Para terminar de arreglarlo, hay docenas de gamberros que surcan las calles en moto o en mobilette, a escape libre. Bajan de los barrios periféricos, que están sufriendo un completo colapso industrial.
Su objetivo es hacer un ruido estridente, un ruido lo más desagradable posible, un ruido que a los habitantes les resulte difícil de soportar. Lo consiguen a la perfección.
Salgo del hotel hacia las dos de la tarde. Sin vacilar, me dirijo a la Place du Vieux Marché. Es una plaza bastante grande, completamente rodeada de cafés, restaurantes y comercios de lujo. Aquí quemaron a Juana de Arco hace más de quinientos años. Para conmemorar el acontecimiento construyeron una especie de apilamiento de losas de hormigón con una extraña curvatura, medio hundido en el suelo, que tras un examen más minucioso se revela una iglesia. Hay también embriones de césped, parterres de flores y planos inclinados que parecen destinados a los aficionados al skateboard, a menos que no sirva para los vehículos de los mutilados; es difícil decirlo. Pero la complejidad del lugar no se detiene aquí; también hay comercios en el centro de la plaza, bajo una especie de rotonda de hormigón, así como un edificio que se parece a una estación de autobús.
Me siento en una de las losas de hormigón, decidido a aclarar las cosas. No cabe la menor duda de que esta plaza es el corazón, el núcleo central de la ciudad. ¿A qué se juego aquí exactamente?
Lo primero que observo es que por lo general la gente se mueve en pandillas, o en grupitos de dos a seis individuos. Ningún grupo se me antoja igual que otro. Claro que todos se parecen, se parecen muchísimo, pero ese parecido no tiene nada que ver con la identidad. Como si hubieran decidido concretar el antagonismo que acompaña sin falta cualquier clase de individuación adoptando ropas, formas de moverse de agrupamiento ligeramente distintas.
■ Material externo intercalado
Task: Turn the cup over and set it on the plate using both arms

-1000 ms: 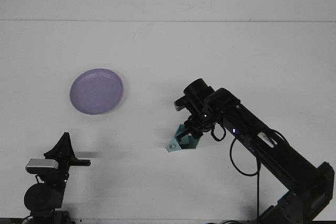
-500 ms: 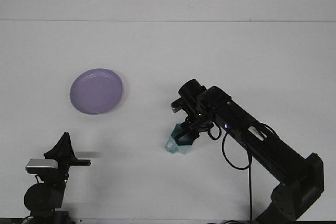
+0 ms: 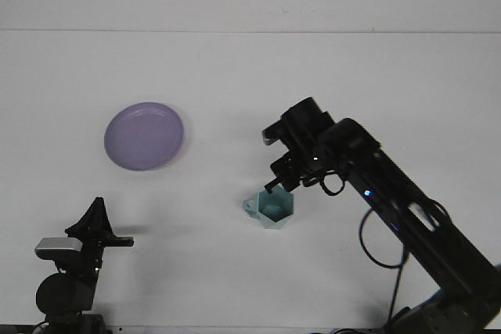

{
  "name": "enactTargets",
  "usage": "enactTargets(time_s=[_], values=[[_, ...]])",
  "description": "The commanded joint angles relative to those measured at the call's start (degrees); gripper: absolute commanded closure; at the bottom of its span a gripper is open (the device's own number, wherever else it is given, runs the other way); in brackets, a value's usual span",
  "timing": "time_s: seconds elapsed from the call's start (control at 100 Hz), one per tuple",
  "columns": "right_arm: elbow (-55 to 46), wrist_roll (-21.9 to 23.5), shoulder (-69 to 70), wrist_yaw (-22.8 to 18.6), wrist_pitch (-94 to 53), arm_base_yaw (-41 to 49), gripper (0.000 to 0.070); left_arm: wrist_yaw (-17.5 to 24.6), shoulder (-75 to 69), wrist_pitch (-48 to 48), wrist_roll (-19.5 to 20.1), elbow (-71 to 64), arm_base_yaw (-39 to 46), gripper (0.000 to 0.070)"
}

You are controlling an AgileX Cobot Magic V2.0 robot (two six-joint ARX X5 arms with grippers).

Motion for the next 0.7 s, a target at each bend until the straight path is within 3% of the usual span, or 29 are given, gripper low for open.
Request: enactTargets(time_s=[0.0,0.04,0.21,0.39,0.69], values=[[1.57,-0.68,-3.56,0.13,1.99,-0.72,0.0632,0.28,-0.09,0.87,-5.31,0.35,0.04,0.0688],[1.40,-0.68,-5.75,0.33,3.56,-1.49,0.0700,1.16,-0.09,0.83,-5.77,1.03,0.04,0.0688],[-4.55,-0.50,-17.38,4.63,12.48,-5.03,0.0700,6.34,1.01,-0.17,-7.61,6.29,0.00,0.0688],[-20.61,0.92,-31.15,6.29,23.19,-8.07,0.0700,9.99,8.85,-5.38,-8.41,16.52,-0.20,0.0688],[-46.27,1.77,-52.37,8.37,40.19,-9.11,0.0700,21.94,33.55,-14.27,-4.81,39.19,-2.73,0.0688]])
Después observo que toda esa gente parece satisfecha consigo misma y con el universo; es asombroso, y hasta da un poco de miedo. Deambulan con sobriedad, aquel enarbolando una sonrisa socarrona, este un geste embrutecido. Algunos, entre los más jóvenes, llevan cazadoras con motivos del rock duro más salvaje; se pueden leer frases como
Kill them all!
o
Fuck and destroy!
; pero todos comunican la certeza de estar pasando una tarde agradable, dedicada esencialmente a consumir, y por lo tanto a contribuir a la reafirmación de su ser.